I have a file that's too large to fit into memory, from which I need to strip certain characters (control characters to be precise). My current function looks like this:
$old = fopen($file, 'r');
$new = fopen($tmpFile, 'w');
while (!feof($old)) {
fwrite($new, preg_replace('/[^\P{Cc}\t\r\n]/u', '', fgets($old)));
}
rename($tmpFile, $file);
This works fine in most cases. A possible problem though is that fgets
reads an entire line. Some files I process are literally huge one-liners, which would still cause memory issues.

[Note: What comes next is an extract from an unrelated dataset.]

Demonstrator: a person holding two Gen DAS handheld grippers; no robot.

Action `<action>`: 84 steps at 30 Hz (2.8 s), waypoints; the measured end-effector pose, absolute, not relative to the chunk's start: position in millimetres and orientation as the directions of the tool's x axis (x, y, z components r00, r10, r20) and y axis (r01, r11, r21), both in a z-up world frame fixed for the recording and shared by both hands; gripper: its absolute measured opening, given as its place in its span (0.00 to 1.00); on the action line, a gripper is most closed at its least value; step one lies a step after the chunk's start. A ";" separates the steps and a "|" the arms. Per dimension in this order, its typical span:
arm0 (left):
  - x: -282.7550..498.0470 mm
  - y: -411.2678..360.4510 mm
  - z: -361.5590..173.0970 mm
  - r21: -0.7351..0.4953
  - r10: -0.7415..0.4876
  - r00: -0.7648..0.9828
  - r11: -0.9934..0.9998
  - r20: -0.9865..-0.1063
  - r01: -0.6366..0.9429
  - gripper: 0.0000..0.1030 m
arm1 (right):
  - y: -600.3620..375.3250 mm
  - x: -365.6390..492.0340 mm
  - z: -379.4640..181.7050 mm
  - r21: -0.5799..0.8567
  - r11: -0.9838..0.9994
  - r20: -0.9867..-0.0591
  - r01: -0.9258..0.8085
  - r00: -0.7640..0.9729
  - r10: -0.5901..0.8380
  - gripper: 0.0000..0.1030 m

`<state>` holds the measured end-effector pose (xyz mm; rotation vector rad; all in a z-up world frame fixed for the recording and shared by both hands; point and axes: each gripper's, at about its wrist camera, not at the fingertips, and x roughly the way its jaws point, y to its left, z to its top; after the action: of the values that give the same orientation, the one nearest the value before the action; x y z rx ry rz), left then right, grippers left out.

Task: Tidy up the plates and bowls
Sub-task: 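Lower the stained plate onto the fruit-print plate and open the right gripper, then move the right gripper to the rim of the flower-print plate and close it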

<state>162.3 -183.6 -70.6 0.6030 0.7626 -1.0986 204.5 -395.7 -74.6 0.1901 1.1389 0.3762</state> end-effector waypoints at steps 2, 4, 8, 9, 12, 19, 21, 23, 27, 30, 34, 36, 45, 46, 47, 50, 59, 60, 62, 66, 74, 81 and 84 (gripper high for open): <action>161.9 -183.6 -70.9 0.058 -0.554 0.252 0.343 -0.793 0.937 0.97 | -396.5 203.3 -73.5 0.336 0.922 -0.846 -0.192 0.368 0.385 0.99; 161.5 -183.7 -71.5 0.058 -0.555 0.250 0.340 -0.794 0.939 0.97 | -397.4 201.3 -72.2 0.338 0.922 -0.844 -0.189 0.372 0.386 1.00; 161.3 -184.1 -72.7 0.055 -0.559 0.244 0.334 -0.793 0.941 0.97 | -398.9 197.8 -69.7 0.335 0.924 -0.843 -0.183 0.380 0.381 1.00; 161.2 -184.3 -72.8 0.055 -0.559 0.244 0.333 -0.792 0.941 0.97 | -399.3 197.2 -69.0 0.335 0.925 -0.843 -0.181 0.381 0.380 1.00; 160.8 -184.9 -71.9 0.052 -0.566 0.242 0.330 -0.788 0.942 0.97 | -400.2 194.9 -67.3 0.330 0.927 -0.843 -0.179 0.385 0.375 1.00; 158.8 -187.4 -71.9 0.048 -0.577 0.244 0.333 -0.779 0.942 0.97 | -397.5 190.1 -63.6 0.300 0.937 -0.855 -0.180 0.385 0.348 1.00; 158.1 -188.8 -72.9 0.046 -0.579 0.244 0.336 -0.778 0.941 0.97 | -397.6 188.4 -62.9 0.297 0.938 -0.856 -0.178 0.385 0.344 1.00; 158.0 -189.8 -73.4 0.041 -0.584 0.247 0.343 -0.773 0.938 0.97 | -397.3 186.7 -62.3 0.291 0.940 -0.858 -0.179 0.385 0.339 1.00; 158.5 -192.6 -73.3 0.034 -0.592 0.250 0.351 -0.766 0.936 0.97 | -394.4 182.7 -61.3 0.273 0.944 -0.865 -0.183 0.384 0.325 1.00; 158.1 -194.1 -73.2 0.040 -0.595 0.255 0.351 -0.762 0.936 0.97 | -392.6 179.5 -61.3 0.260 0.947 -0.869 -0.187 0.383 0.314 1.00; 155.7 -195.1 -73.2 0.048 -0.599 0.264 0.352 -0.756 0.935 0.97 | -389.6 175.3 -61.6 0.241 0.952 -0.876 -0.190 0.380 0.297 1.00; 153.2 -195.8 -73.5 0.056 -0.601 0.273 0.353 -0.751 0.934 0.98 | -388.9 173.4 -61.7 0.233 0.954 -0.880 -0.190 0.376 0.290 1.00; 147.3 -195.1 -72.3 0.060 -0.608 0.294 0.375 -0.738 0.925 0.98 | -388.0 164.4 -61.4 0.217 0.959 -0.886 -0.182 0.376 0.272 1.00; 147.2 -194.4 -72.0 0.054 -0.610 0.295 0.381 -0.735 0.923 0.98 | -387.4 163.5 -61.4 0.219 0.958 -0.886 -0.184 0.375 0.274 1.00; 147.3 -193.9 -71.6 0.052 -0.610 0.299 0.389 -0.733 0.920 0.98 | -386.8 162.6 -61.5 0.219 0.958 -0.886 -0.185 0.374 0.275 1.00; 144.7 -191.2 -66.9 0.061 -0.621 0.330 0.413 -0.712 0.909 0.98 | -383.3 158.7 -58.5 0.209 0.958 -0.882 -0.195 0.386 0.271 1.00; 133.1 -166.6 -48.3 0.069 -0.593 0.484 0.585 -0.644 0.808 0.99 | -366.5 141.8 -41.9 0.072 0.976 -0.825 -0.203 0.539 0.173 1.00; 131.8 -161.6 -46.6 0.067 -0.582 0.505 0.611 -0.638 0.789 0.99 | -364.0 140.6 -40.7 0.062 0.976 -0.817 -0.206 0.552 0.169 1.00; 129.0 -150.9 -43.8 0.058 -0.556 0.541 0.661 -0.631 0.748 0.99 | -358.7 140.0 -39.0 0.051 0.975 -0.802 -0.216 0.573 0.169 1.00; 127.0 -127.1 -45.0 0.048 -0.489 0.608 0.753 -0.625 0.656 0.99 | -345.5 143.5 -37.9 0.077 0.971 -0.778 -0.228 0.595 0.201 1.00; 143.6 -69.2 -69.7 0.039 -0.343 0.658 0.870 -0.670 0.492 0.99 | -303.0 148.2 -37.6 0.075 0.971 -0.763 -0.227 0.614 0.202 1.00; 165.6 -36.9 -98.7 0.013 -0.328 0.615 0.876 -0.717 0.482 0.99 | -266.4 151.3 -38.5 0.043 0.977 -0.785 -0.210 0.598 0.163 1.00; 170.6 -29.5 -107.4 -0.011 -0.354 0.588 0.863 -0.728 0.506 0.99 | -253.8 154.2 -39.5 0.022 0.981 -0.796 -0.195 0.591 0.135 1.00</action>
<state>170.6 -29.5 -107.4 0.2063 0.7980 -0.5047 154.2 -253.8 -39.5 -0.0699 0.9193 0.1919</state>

This can be fixed using fread
, with a chunk size of say 8192. However now the text I feed preg_replace
could be cut-off multibyte characters.
I've been thinking how I can fread
while preserving multibyte characters, but I haven't found a good solution yet. Any help would be awesome.
Possible solution
While I've solved the problem in a different way, I'm still curious about my original question: how to do a mb-safe fread
? I think a function like this could work:
- Read a chunk of bytes with
fread
- Inspect the last byte, check if it's part of a multibyte sequence. If not, stop here.
- Keep reading bytes until the last byte is not part of a multibyte sequence, or ends the current sequence.
Step 2 could probably use some logic like this, but I'm not that experienced with unicode that I know how to.